Bloodborne Pathogens: If You're Exposed
Bloodborne pathogens are disease-causing germs carried in blood or other body fluids. If blood or body fluids have touched your eyes, mouth, nose, or any other opening or break in your skin, you've been involved in an exposure incident. If you think or know that this has happened, stay calm. Wash the area thoroughly with soap and water, or an antiseptic. Areas such as the eyes or nose should be flushed with large amounts of water. Then report the exposure to your supervisor right away.
Report it right away
As soon as you are done washing, tell your supervisor:
How, when, and where the accident happened.
Whose blood or body fluids came into contact with you.

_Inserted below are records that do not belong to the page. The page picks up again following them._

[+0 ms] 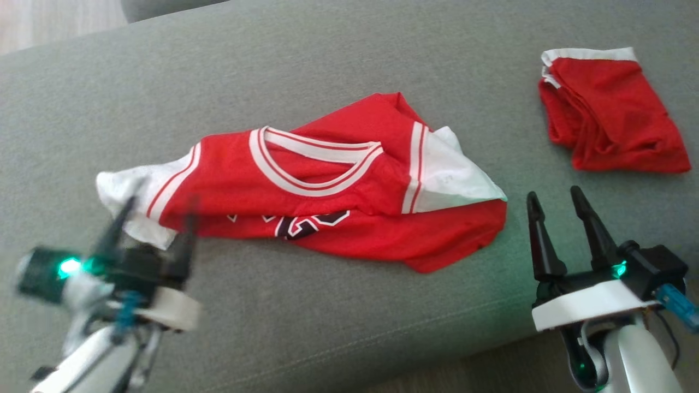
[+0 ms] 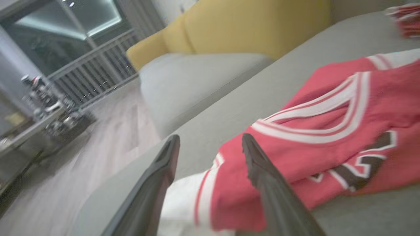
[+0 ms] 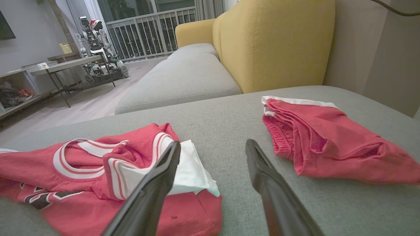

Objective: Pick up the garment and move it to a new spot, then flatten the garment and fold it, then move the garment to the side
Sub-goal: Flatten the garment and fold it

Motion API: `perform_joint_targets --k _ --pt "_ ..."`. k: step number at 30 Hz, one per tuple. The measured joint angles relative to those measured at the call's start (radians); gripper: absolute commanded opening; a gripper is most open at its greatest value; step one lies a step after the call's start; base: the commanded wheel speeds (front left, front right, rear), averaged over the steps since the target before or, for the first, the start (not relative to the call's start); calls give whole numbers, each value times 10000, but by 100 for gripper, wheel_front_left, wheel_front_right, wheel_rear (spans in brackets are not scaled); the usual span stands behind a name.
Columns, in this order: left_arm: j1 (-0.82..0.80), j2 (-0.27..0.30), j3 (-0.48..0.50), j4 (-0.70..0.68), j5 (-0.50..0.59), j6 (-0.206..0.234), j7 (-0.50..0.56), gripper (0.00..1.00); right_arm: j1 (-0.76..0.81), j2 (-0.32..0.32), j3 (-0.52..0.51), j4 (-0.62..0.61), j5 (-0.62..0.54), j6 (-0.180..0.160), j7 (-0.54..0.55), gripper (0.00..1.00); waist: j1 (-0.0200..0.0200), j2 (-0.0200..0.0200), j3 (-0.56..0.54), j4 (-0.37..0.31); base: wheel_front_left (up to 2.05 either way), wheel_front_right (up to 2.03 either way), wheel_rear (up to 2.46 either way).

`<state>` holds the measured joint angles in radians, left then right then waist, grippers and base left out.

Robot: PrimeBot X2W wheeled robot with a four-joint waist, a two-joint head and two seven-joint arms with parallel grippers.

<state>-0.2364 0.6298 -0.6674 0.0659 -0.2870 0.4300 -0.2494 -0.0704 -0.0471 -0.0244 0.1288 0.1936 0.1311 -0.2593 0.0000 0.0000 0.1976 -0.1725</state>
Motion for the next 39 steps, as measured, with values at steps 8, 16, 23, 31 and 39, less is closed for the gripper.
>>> perform_joint_targets --k 8,16,23,31,39 --pt "-2436 -844 -1593 683 255 -3195 13 100 -43 2 284 52 15 0 0 100 0 0 199 -499 0 0 0" --pt "-5726 -846 -3789 1609 -1384 -5542 890 100 -507 2 500 29 268 0 0 100 0 0 671 -1131 0 0 0" --pt "-7919 330 -6598 447 -2069 -5618 2036 100 -644 2 593 -23 456 0 0 100 0 0 972 -1751 0 0 0" --pt "-6582 922 -6694 -1678 -736 -5622 4031 100 -777 2 940 50 821 0 0 100 0 0 1186 -2578 0 0 0" --pt "-7049 1179 -6675 -1114 75 -5622 3764 100 -952 2 1009 38 999 0 0 100 0 0 1533 -3081 0 0 0"
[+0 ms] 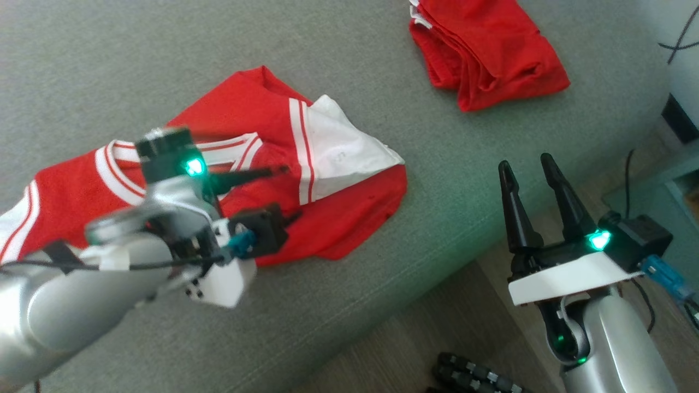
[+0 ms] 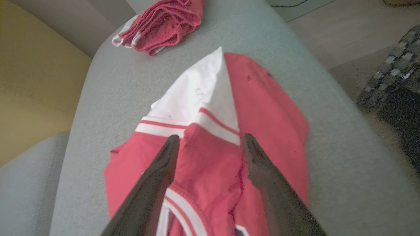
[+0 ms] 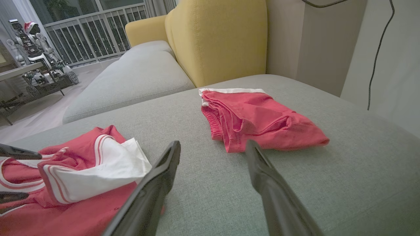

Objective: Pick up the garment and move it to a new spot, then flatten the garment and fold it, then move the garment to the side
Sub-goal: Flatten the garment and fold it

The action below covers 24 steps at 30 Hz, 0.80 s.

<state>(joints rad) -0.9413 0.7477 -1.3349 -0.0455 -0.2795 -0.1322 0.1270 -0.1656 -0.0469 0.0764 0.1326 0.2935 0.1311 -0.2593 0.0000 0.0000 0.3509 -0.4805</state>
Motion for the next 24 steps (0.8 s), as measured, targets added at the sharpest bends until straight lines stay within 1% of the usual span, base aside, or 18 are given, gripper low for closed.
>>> perform_joint_targets --k 6,11,12,13,14,17,20,24 --pt "-246 -109 15 1072 646 0 -690 100 -3 0 15 2 134 0 0 100 0 0 238 -211 0 0 0" --pt "-198 -334 15 1476 817 0 -779 100 -82 0 102 2 163 0 0 100 0 0 359 -338 0 0 0" --pt "-183 -360 15 1509 911 0 -746 96 -105 0 119 2 184 0 0 100 0 0 380 -360 0 0 0" --pt "-174 -376 15 1557 993 0 -748 30 -110 0 134 2 236 0 0 100 0 0 401 -380 0 0 0" --pt "-177 -395 15 1616 993 0 -763 0 -110 0 136 2 249 0 0 100 0 0 423 -392 0 0 0" --pt "-212 -479 15 1710 901 0 -901 0 -113 2 121 0 249 0 0 100 0 0 494 -385 0 0 0" --pt "-465 -606 -2 1712 487 0 -1070 0 -116 2 0 -12 267 0 0 100 0 0 559 -284 0 0 0" --pt "-1716 -644 -33 2065 -715 -2 -1536 0 -117 2 -171 -17 278 0 0 100 0 0 598 -21 0 0 0"
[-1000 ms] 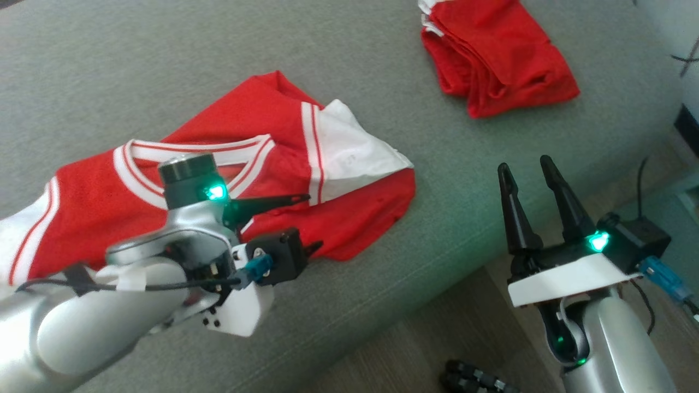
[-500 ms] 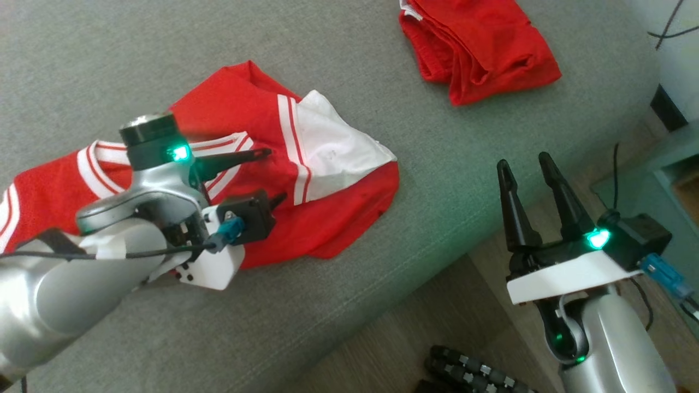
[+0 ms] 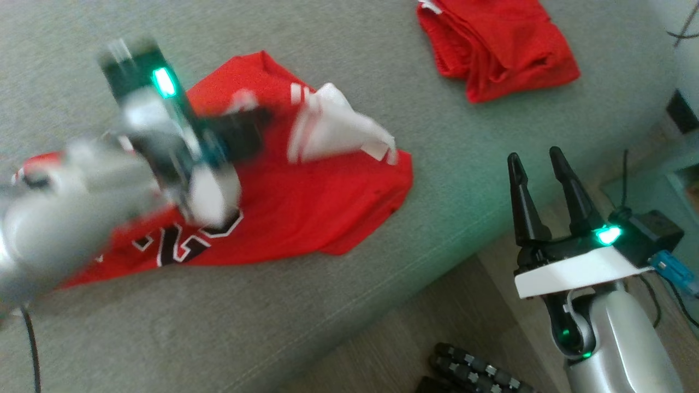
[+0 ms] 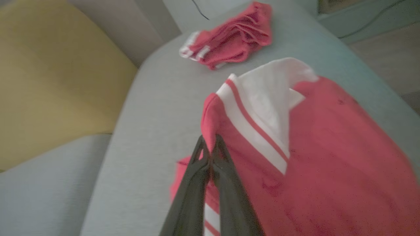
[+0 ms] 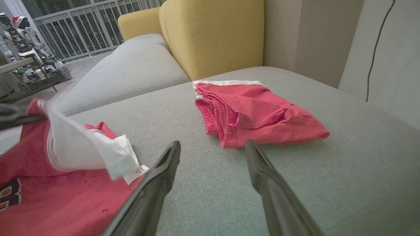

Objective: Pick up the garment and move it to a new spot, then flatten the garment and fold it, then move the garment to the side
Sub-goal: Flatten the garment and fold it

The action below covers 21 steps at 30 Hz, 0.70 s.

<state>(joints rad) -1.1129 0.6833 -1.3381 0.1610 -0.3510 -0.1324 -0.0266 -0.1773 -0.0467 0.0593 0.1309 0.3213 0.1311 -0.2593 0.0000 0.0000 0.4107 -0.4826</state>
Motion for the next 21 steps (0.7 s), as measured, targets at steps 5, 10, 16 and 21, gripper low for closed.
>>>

If you're not sure, just describe exactly what happened.
Seek medical attention
If you've been involved in an exposure incident, seek medical attention right away:
A healthcare provider will give you the right testing, care, and education. You can decide if you want your blood tested for hepatitis B, hepatitis C, and HIV. If you want to be tested, your employer will provide for testing and, if needed, medical referrals.
In the end, whether you get tested and treated is up to you. Do what you think is best for your health and future.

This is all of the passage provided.